The Thirteenth Month is full of back and forth between the past and the book’s present (which is in our future), and if some might think that it makes the story difficult to follow (it doesn’t), it simply sets the pieces of a very intricate puzzle, one that is developed one chapter at a time, causing an immense load of surprises.

In fact, I arrived at a huge plot twist during a reading period with my class and I must have exclaimed rather loudly from the shock. Of course, it spurred my fourth-graders to ask what happened and teacher me to explain, which I won’t do for you so you can be shocked in your turn. Regardless, that was only one of the several moments that had me exclaiming like that after a plot twist, but the only one that happened with people present.

And when all the pieces have fallen into place, I dare you to be able to close the book. I sure couldn’t until I arrived at the last word!

Who says great story says amazing characters

A good story and amazing characters go hand in hand, and The Thirteenth Month is no different. From the complicated and a little rebellious Narine to her very rebellious mum, Anahid, we are in for a treat in the Addis of the future. Their household is completed by Narine’s sister, Genet, a sister not from her blood but a sister just the same, and Genet’s daughter, Gelile, who is Narine’s goddaughter.

If the women take an important part in the story, with Narine’s best friend, Jamila, also in the mix, as well as her work friend Aida, the men also take a good place in the book, starting with Narine’s fellow traveller, Tadesse (on whom I might have developed a little bit of a crush), her mentor, Abdi, and an interesting American professor, Jacob, on whom I have developped a massive crush.

Following what happens to them all, and what happens to those Narine meets along the way, is another reason why it makes The Thirteenth Month such a compelling read. And those are only the characters! There are also scientific things that I would love to see happen!

My verdict

If there is no cliffhanger in The Thirteenth Month, it isn’t to say that everything is completely finished once you come to the last word. After all, it is the first of a series, and one that promises a lot of time travelling and plot twists and more and more and even more. And I can’t wait to find out what will happen next!

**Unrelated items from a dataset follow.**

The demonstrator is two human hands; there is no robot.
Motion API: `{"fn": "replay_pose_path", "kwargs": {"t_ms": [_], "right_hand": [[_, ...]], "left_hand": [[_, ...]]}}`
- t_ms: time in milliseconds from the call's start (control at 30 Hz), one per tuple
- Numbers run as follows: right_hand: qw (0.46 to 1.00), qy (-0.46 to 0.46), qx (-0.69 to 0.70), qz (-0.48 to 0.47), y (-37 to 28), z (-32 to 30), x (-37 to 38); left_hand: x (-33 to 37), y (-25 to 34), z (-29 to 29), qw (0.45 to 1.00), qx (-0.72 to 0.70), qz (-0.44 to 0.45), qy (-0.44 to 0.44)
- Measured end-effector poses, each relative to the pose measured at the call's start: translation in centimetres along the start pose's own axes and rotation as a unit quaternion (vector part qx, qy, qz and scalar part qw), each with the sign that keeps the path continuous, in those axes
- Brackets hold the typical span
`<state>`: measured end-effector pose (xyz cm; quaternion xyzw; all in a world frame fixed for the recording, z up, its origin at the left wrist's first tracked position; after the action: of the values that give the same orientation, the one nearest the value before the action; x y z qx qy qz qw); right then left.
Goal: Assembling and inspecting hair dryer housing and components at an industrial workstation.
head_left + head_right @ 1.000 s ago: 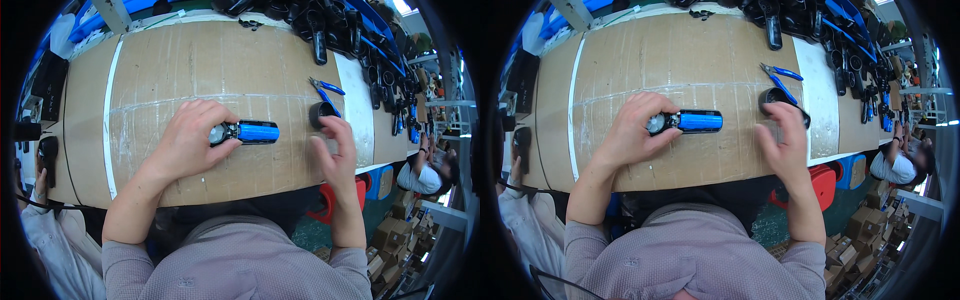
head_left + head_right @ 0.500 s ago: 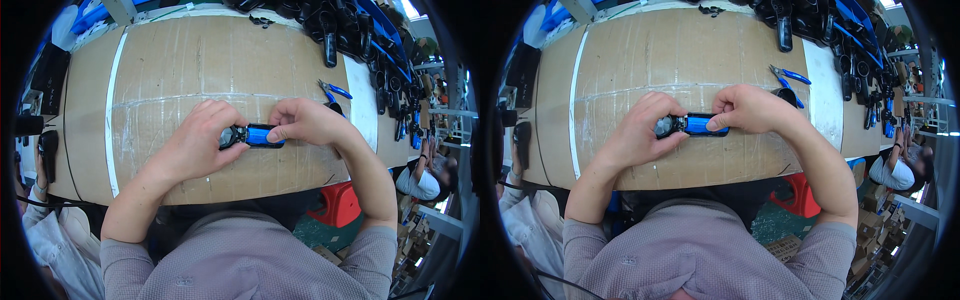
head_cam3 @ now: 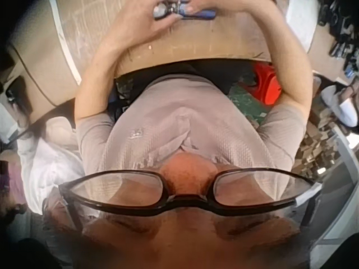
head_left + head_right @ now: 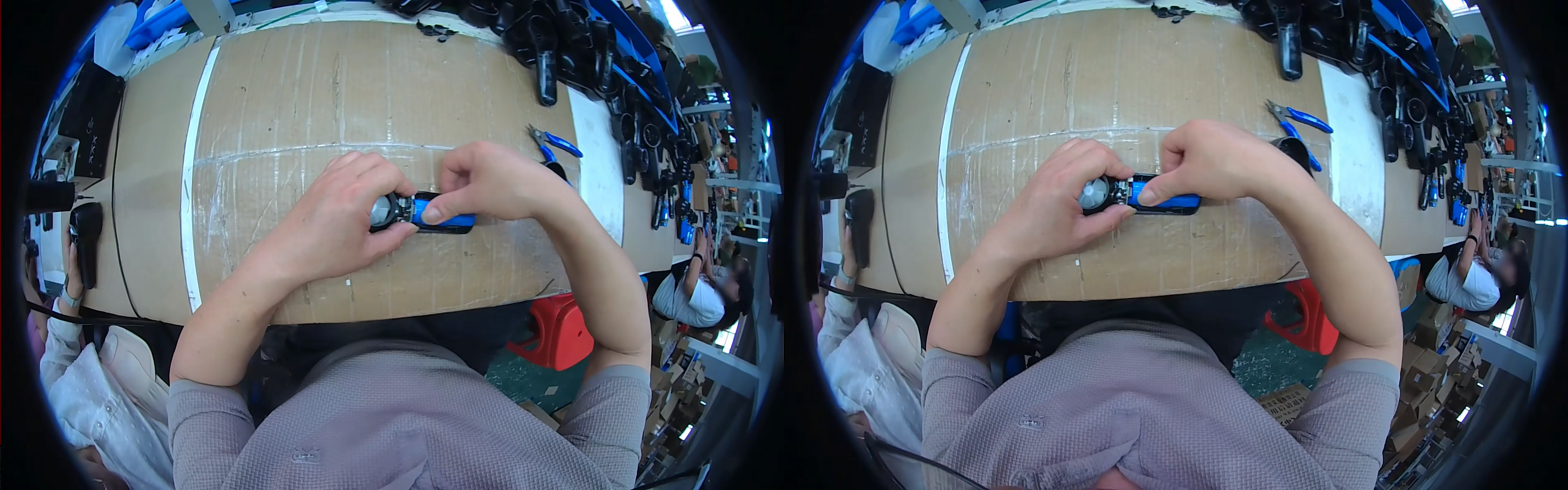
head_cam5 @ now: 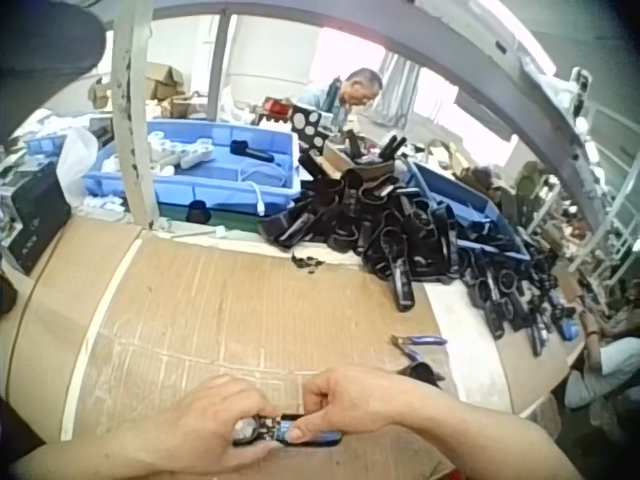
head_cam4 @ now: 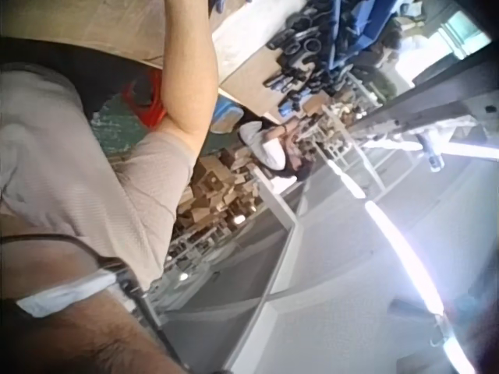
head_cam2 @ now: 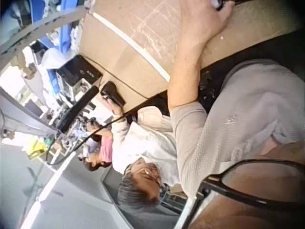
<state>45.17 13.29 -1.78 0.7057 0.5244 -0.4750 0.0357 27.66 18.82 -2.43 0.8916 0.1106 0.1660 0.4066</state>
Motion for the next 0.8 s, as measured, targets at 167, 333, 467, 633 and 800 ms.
{"fn": "replay_pose_path", "kwargs": {"t_ms": [167, 333, 467, 633, 800], "right_hand": [[1.0, -0.014, 0.016, 0.004, -0.1, -0.1, 0.4], [0.972, 0.188, 0.018, -0.137, 0.8, 0.9, -1.7], [0.874, 0.431, 0.009, -0.227, 3.2, 2.3, -7.5], [0.83, 0.552, -0.01, -0.081, 9.6, 3.5, -12.1], [0.829, 0.559, 0.0, 0.016, 12.3, 5.5, -12.8]], "left_hand": [[0.0, -0.1, 0.2, 1.0, 0.002, -0.003, -0.003], [0.2, 0.0, -0.1, 1.0, 0.007, -0.016, -0.004], [-0.1, 0.2, -0.2, 0.999, 0.009, -0.035, -0.003], [0.3, 0.2, -0.4, 0.999, 0.019, -0.031, -0.012], [0.2, 0.2, -0.4, 0.999, 0.024, -0.027, -0.011]]}}
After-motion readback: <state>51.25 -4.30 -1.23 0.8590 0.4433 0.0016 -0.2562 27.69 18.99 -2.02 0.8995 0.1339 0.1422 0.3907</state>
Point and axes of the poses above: each hand's wrist, its own x-axis towards the middle knuckle, its own z-axis out of the palm, y = z × x, the point moved 6 cm from there along x, towards the middle knuckle, and after that the axes turned 5 degrees about -y, right-handed, at the moved point
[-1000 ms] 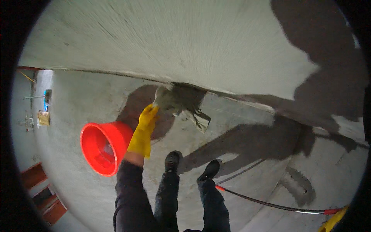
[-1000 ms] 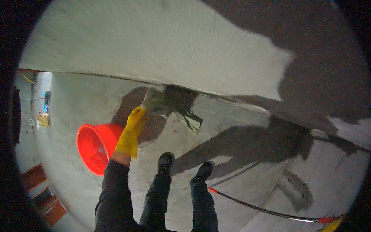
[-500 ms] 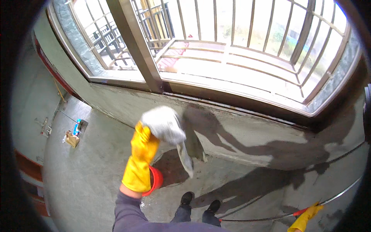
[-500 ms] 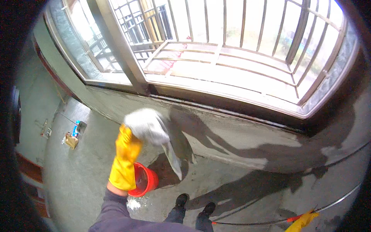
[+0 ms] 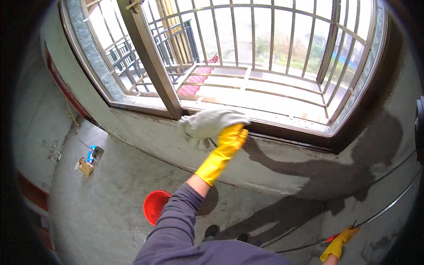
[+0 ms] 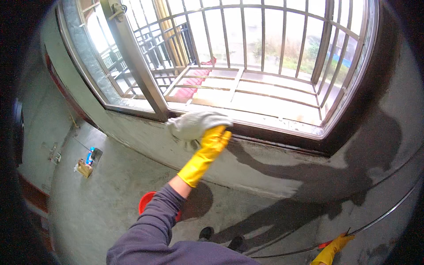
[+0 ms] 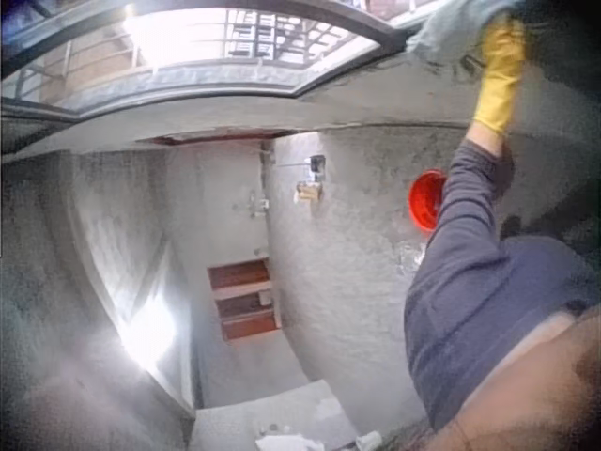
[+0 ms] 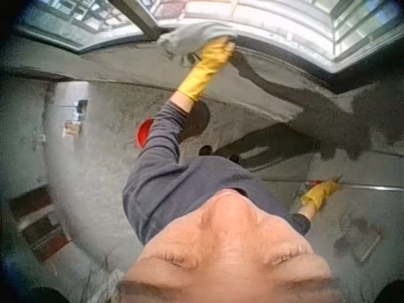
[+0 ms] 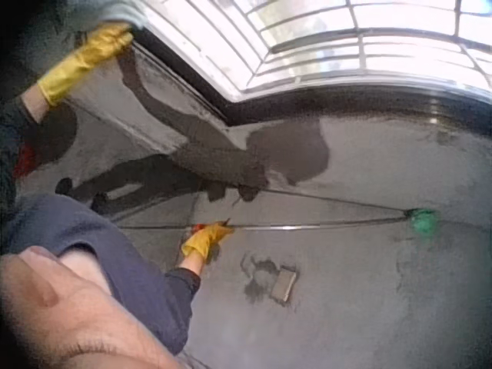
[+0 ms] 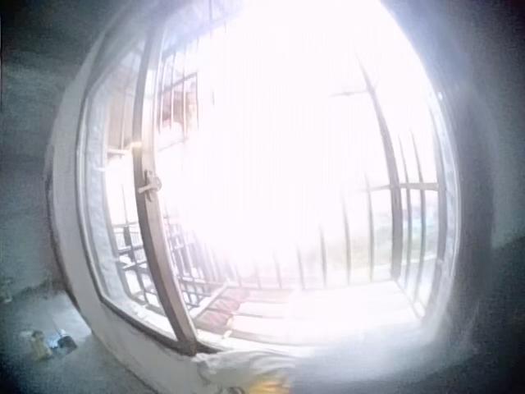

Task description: The person wrings a cloth in a red bucket, then uses a long-handled mop to clean a large window. They switch to a cloth to wipe the window frame and sill, then use a small tool to scrape debris from the frame grooves.

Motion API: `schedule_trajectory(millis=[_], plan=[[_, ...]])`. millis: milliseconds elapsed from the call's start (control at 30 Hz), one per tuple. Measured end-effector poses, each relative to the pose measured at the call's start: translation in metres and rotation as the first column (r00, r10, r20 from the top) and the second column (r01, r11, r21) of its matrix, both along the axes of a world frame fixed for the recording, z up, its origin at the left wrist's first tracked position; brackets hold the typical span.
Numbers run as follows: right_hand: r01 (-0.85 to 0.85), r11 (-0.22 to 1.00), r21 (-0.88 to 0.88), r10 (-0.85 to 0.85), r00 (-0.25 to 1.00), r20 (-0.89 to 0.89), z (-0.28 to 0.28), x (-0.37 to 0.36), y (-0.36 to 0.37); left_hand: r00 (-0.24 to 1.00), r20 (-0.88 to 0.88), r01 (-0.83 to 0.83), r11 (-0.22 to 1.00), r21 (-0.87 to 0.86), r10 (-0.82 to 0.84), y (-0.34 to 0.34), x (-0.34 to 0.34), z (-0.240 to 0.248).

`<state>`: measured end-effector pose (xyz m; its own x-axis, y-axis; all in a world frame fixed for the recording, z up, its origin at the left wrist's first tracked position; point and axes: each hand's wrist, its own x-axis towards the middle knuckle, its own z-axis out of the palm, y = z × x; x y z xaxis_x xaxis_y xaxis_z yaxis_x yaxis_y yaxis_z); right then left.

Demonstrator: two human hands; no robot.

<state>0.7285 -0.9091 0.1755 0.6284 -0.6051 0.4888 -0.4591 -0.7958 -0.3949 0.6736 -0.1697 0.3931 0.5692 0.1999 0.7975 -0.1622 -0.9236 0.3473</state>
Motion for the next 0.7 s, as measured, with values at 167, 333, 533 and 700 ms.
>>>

This book might have been a gamble for Elizabeth Hunter, but I can tell you that it is one that will pay back tenfold. I want to know more about this organisation and the inside battles that they are facing!

You see it coming, this book is worth at least

Thirteen times five stars!

Rating: 5 out of 5.

Book info

Click on the cover for buying options

The Thirteenth Month

Series: Seba Segel, book 1

Author: Elizabeth Hunter

Date published: 23 May, 2023

Pages: 435

2 thoughts on “The Thirteenth Month (ARC Review) – An intricated (and gripping) puzzle

Add yours

  1. Sounds like a fantastic read, Caro! I am also guilty of reacting to books loudly… like on public transit, hahaha

    I must ask. Any romance in this book??? 😀

    Liked by 1 person

    1. Oh, my! I’ve stopped getting self-conscious about laughing out loud in the public transit. Robyn Peterman and K.F. Breene, but also Michelle M. Pillow saw to that with the hilarious scenes they write (or whole books). 😂

      As for the romance, it will be a slow burn, which is why I didn’t mention it in my tags for the first book.